Os contos reunidos em Persona retratam personagens marcados pela angústia, em situações limite. O pintor relembra sua trajetória pontilhada de momentos em que esteve à beira da desistência. Quase cego, não consegue identificar as nuances de cores do entardecer nas montanhas do Sul de Minas onde se exila para viver os últimos anos de vida. Seus dedos não têm mais firmeza para delinear traços nas aquarelas que servem de esboço para seus quadros. Cercado de santos barrocos, transforma os movimentos do butô em pinceladas no ar, tela onde ganham vida imagens delirantes que habitam seus sonhos e sentimentos sombrios que ele, o artista, carrega na alma.
O assassino do próprio pai tenta encobrir as manchas de vitiligo que se alastram pelas mãos com as rendas do vestido de noiva que pertenceu à avó. Olha-se no espelho e esboça um sorriso de triunfo e de prazer ao sentir o cheiro de sangue e observar os traços do rosto esculpidos pelo cirurgião plástico. Larápio, madraço, vigarista, vadio, vive em ambientes sórdidos, depois de redigir pelo avesso o próprio código de honra. Identifica-se com o outro, o personagem do romance que acaba de ler e com quem imagina se encontrar em viagem astral.

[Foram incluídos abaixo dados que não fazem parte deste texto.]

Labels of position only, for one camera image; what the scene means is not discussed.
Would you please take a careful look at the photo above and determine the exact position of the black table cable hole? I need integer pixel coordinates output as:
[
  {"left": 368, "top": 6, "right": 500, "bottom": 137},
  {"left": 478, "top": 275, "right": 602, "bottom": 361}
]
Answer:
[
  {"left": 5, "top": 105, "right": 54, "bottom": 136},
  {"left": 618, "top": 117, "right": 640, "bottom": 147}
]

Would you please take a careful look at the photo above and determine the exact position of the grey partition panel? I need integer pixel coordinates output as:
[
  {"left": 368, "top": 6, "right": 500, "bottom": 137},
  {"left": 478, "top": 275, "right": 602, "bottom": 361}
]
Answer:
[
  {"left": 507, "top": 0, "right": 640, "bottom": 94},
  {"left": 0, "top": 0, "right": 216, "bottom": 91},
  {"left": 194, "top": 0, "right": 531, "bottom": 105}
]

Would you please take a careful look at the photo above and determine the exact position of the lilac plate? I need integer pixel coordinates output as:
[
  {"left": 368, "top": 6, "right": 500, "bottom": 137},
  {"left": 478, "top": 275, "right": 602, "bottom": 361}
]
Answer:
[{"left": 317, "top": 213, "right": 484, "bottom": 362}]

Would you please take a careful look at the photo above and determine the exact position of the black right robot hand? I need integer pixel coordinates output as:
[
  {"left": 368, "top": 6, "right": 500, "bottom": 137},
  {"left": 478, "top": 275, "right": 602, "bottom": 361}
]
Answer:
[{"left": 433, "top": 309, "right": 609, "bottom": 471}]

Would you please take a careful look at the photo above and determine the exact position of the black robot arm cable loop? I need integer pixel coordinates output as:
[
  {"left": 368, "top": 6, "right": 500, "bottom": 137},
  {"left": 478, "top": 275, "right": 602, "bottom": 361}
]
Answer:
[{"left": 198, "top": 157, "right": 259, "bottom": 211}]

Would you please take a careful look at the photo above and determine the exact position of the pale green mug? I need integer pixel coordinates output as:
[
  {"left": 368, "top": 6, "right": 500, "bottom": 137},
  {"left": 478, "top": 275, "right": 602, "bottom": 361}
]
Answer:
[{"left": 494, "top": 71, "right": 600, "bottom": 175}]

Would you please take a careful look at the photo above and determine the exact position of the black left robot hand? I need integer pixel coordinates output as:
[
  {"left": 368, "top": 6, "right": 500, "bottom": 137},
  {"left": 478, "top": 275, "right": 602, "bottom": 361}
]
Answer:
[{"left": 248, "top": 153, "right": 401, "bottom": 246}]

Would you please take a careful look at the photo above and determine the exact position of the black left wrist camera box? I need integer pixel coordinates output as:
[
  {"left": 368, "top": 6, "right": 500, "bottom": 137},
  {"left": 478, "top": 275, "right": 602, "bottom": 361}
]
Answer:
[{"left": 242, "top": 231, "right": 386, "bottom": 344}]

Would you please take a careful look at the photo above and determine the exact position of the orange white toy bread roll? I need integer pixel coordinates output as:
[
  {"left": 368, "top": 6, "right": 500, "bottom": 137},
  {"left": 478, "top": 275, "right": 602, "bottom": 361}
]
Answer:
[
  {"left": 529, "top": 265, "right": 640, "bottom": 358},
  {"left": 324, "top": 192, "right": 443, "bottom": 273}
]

Ela oferece ao amante a própria irmã, carne fresca, na tentativa desesperada de segurar a relação. Marido e mulher entreolham-se nas escadas do sobrado, ao amanhecer. Sabem que um acabara de trair o outro. O jovem executivo angustia-se ao ver desaparecer no espelho os traços da mulher de rara beleza, alter ego que frequenta velórios de supostos amantes. O escritor de meia idade questiona o sentido da separação, acontecida anos atrás, depois de uma viagem à Roma. A ansiada liberdade não o livrou da angústia, nem o recente sucesso de suas obras aliviou a solidão. Os dias e as noites, exclusivamente seus, são compartilhados com os sons, ora envolventes, ora exasperantes, do silêncio.
O escritor sente a aproximação da morte e faz um acerto de contas com a vida. Repudia qualquer gesto melodramático que desperte compaixão. Questiona a monotonia das horas, entremeadas de lembranças fugidias, que não parecem mais suas, imprecisas como as fímbrias tremulantes da madrugada. Acometido pelo câncer, faz o inventário de seus pertences. Sente ter que se desfazer dos quadros e gravuras que dão vida ao local onde mora, por despertarem a imaginação e inebriarem sua existência com rasgos da mais pura beleza. Alimenta-se essencialmente dela.